## Your goal:
Print all the records exactly, please.

Records excerpted from a collection
+===+

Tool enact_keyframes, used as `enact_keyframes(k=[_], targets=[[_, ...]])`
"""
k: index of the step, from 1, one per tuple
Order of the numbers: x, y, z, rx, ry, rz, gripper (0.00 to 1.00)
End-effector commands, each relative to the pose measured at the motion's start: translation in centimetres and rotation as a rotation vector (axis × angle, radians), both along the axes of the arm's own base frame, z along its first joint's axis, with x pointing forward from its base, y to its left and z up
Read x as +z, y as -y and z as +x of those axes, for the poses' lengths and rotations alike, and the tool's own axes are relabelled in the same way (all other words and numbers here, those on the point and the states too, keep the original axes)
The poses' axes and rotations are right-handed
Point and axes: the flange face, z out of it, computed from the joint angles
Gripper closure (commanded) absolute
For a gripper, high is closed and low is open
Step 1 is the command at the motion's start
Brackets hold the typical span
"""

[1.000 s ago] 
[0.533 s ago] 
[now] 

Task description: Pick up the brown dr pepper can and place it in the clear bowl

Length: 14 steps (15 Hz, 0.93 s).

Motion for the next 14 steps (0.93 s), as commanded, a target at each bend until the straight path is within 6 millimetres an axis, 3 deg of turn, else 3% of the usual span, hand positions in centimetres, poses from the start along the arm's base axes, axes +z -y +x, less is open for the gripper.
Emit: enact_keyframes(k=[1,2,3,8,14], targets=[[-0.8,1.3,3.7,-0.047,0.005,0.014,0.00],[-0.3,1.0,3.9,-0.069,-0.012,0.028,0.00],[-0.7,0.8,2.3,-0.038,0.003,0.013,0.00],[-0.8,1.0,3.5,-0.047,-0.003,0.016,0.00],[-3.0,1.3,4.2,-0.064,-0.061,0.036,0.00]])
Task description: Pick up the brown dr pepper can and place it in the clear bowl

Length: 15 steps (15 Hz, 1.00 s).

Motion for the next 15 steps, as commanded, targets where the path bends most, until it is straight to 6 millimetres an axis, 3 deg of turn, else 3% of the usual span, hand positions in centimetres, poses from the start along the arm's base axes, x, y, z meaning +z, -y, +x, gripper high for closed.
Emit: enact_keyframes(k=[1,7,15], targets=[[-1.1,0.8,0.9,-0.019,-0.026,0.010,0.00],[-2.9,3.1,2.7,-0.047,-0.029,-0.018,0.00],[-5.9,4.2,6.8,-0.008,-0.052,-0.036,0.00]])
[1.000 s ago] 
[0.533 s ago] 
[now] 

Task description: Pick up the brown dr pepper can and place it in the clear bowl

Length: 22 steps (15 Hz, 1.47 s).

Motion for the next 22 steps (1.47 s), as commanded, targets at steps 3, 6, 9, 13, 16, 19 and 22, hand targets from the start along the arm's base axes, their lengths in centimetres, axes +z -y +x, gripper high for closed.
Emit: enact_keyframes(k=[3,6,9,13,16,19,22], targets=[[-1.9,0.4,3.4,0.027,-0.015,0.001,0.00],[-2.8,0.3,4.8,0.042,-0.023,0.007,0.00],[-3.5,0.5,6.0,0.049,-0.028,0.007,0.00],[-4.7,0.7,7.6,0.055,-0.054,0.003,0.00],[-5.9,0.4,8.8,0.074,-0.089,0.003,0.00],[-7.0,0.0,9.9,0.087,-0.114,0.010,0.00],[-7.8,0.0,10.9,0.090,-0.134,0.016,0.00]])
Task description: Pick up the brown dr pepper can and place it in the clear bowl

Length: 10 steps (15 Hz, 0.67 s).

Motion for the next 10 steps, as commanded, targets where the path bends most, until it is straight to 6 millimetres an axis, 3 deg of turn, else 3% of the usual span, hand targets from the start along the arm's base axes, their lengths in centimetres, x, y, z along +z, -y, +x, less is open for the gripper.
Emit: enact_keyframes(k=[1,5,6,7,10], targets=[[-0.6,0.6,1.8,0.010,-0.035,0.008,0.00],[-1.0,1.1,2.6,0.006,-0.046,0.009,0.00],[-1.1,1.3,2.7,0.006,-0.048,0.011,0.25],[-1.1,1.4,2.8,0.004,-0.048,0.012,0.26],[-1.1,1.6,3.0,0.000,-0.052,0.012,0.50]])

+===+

## Reply to the task:
Tool enact_keyframes, used as `enact_keyframes(k=[_], targets=[[_, ...]])`
"""
k: index of the step, from 1, one per tuple
Order of the numbers: x, y, z, rx, ry, rz, gripper (0.00 to 1.00)
End-effector commands, each relative to the pose measured at the motion's start: translation in centimetres and rotation as a rotation vector (axis × angle, radians), both along the axes of the arm's own base frame, z along its first joint's axis, with x pointing forward from its base, y to its left and z up
Read x as +z, y as -y and z as +x of those axes, for the poses' lengths and rotations alike, and the tool's own axes are relabelled in the same way (all other words and numbers here, those on the point and the states too, keep the original axes)
The poses' axes and rotations are right-handed
Point and axes: the flange face, z out of it, computed from the joint angles
Gripper closure (commanded) absolute
For a gripper, high is closed and low is open
Step 1 is the command at the motion's start
Brackets hold the typical span
"""

[1.000 s ago] 
[0.533 s ago] 
[now] 

Task description: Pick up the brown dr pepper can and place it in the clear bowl

Length: 14 steps (15 Hz, 0.93 s).

Motion for the next 14 steps (0.93 s), as commanded, a target at each bend until the straight path is within 6 millimetres an axis, 3 deg of turn, else 3% of the usual span, hand positions in centimetres, poses from the start along the arm's base axes, axes +z -y +x, less is open for the gripper.
Emit: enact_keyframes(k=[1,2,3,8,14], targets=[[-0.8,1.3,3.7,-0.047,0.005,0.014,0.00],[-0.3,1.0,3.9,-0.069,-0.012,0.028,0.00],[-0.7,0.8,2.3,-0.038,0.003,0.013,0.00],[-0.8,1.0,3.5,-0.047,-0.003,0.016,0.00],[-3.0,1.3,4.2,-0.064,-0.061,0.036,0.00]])
Task description: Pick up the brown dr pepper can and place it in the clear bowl

Length: 15 steps (15 Hz, 1.00 s).

Motion for the next 15 steps, as commanded, targets where the path bends most, until it is straight to 6 millimetres an axis, 3 deg of turn, else 3% of the usual span, hand positions in centimetres, poses from the start along the arm's base axes, x, y, z meaning +z, -y, +x, gripper high for closed.
Emit: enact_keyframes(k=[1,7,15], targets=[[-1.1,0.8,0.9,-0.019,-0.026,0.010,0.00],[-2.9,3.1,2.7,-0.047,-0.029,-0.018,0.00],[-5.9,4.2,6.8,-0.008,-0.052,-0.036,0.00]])
[1.000 s ago] 
[0.533 s ago] 
[now] 

Task description: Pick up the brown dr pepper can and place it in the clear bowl

Length: 22 steps (15 Hz, 1.47 s).

Motion for the next 22 steps (1.47 s), as commanded, targets at steps 3, 6, 9, 13, 16, 19 and 22, hand targets from the start along the arm's base axes, their lengths in centimetres, axes +z -y +x, gripper high for closed.
Emit: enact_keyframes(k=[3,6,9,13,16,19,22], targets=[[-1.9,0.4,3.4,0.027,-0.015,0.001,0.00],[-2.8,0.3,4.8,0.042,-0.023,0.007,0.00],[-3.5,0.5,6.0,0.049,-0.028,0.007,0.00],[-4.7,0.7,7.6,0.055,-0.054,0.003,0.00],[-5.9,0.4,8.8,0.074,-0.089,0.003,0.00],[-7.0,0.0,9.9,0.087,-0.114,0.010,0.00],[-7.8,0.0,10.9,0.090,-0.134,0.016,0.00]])
Task description: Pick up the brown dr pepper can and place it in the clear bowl

Length: 10 steps (15 Hz, 0.67 s).

Motion for the next 10 steps, as commanded, targets where the path bends most, until it is straight to 6 millimetres an axis, 3 deg of turn, else 3% of the usual span, hand targets from the start along the arm's base axes, their lengths in centimetres, x, y, z along +z, -y, +x, less is open for the gripper.
Emit: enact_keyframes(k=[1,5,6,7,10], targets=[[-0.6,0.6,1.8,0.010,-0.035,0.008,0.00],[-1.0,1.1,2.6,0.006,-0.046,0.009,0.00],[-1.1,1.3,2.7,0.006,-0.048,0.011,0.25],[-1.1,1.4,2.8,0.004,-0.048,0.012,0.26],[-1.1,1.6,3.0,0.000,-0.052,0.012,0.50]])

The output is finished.